Requirement - Don't include any picture when you restate the data word for word.

The data -
= = = =

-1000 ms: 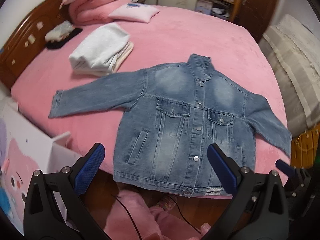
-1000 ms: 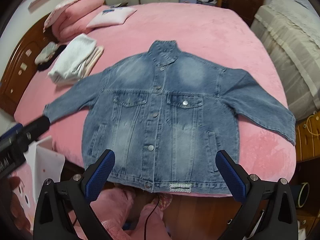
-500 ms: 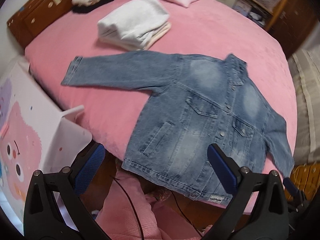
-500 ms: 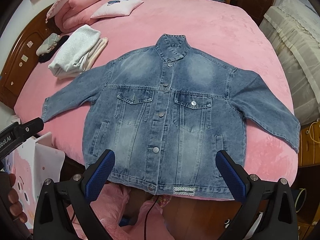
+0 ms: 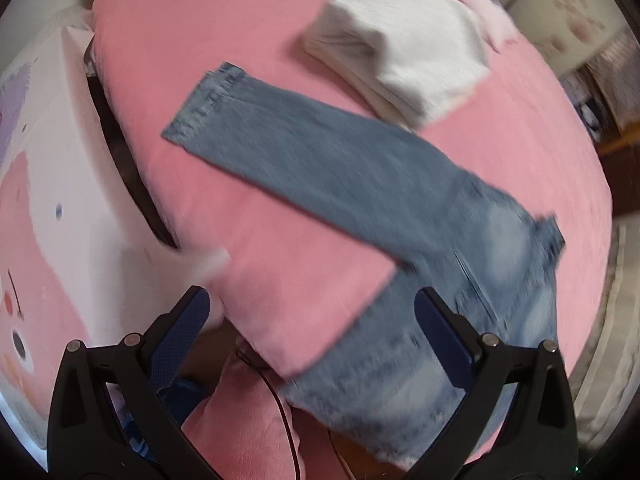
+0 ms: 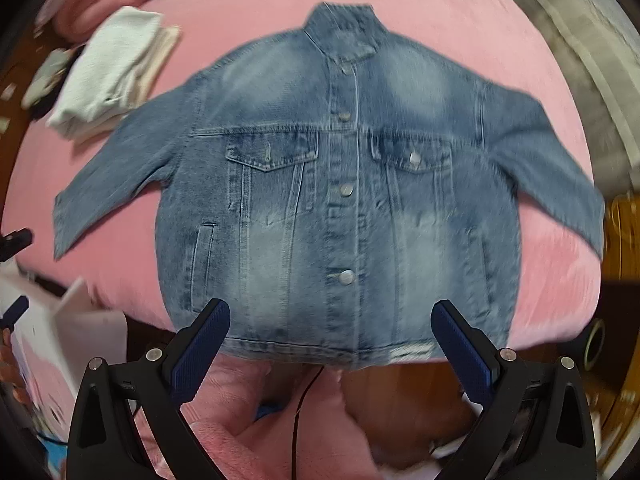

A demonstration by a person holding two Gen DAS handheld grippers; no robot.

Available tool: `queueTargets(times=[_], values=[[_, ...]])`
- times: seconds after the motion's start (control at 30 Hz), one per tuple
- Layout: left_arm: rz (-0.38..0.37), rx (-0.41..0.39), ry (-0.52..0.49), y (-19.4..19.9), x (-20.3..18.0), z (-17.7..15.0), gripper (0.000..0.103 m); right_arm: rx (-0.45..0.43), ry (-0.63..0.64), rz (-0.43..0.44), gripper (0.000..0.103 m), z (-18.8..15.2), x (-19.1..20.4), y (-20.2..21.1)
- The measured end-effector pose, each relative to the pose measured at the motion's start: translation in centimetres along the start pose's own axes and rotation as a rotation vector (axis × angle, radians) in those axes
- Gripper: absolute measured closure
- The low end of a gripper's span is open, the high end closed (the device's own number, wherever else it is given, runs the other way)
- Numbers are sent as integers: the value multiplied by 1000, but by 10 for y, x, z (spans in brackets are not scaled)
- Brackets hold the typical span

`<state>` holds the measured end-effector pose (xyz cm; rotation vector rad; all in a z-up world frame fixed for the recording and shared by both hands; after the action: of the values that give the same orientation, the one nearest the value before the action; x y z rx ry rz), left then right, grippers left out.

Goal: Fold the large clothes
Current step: 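Reach the left tool to the sleeve cuff nearest it and grasp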

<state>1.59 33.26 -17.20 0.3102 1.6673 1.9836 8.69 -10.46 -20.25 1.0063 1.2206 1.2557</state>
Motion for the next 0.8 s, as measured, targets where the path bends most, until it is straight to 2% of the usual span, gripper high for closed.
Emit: queueTargets(times=[0.07, 0.2, 0.3, 0.4, 0.5, 0.57, 0.6, 0.67, 0.8], values=[[16, 27, 43, -19, 15, 26, 2, 21, -4, -29, 1, 4, 18, -10], [80, 93, 101, -69, 51, 75, 2, 40, 29, -73, 1, 16, 82, -31], [149, 104, 151, -106, 79, 99, 2, 61, 61, -51, 1, 26, 130, -48], [178, 135, 255, -147, 110, 112, 3, 86, 118, -5, 1, 30, 185, -67], [202, 150, 370, -181, 135, 114, 18, 94, 187, 5, 1, 21, 231, -85], [223, 160, 428, -203, 151, 114, 34, 109, 211, 30, 1, 10, 251, -95], [209, 167, 455, -213, 157, 114, 35, 115, 216, 49, 1, 5, 262, -101], [171, 143, 496, -225, 165, 118, 35, 117, 219, 70, 1, -9, 268, -110], [134, 3, 555, -236, 183, 131, 35, 110, 230, 74, 1, -29, 270, -123]])
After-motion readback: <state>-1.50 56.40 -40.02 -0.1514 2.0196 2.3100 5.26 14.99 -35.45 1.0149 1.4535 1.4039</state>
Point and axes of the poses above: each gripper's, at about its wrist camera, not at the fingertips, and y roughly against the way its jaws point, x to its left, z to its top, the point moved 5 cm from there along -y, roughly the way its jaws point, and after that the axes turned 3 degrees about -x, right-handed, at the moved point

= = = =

Task output -
-1000 ms: 
-1000 ms: 
-500 ms: 
-500 ms: 
+0 ms: 
+0 ms: 

A demonstration by a person holding two Gen DAS handheld grippers; no robot.

Available tool: `queueTargets(times=[_], values=[[_, ...]])`
- times: seconds after the motion's start (control at 30 Hz), one per tuple
- Layout: left_arm: rz (-0.38..0.37), rx (-0.41..0.39), ry (-0.52..0.49), y (-19.4..19.9), x (-20.3..18.0), z (-17.7..15.0), gripper (0.000..0.103 m); right_arm: rx (-0.45..0.43), ry (-0.63..0.64), rz (-0.43..0.44), gripper (0.000..0.103 m), z (-18.8..15.2), x (-19.1..20.4), y (-20.2..21.1)
- The measured end-effector pose, each relative to the pose measured at the motion's start: translation in centimetres along the start pose's own axes and rotation as a rotation vector (axis × angle, radians) in those axes
- Gripper: absolute measured closure
- The low end of a gripper's span is open, the high end closed (the device's own number, wherever else it is given, runs the other way)
- Numbers are sent as integers: the value multiplied by 1000, but by 10 for y, x, z (spans in brackets are not scaled)
- Brackets hold the typical span

`<state>` holds the measured end-effector pose (xyz cm; rotation vector rad; all in a z-up world frame fixed for the recording and shared by both hands; after the action: of the values that give the same orientation, the one nearest the value before the action; x y z rx ry rz), left then right, grippers left out.

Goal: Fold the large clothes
Current step: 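Reach the left tool to the sleeve cuff nearest it and grasp
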
<state>1.59 33.26 -17.20 0.3102 1.6673 1.9836 8.69 -10.46 -20.25 1.0063 1.2206 1.2557</state>
Motion for the next 0.8 s, as measured, targets where the path bends most, until it is straight to 2% of the usual span, gripper high for closed.
Emit: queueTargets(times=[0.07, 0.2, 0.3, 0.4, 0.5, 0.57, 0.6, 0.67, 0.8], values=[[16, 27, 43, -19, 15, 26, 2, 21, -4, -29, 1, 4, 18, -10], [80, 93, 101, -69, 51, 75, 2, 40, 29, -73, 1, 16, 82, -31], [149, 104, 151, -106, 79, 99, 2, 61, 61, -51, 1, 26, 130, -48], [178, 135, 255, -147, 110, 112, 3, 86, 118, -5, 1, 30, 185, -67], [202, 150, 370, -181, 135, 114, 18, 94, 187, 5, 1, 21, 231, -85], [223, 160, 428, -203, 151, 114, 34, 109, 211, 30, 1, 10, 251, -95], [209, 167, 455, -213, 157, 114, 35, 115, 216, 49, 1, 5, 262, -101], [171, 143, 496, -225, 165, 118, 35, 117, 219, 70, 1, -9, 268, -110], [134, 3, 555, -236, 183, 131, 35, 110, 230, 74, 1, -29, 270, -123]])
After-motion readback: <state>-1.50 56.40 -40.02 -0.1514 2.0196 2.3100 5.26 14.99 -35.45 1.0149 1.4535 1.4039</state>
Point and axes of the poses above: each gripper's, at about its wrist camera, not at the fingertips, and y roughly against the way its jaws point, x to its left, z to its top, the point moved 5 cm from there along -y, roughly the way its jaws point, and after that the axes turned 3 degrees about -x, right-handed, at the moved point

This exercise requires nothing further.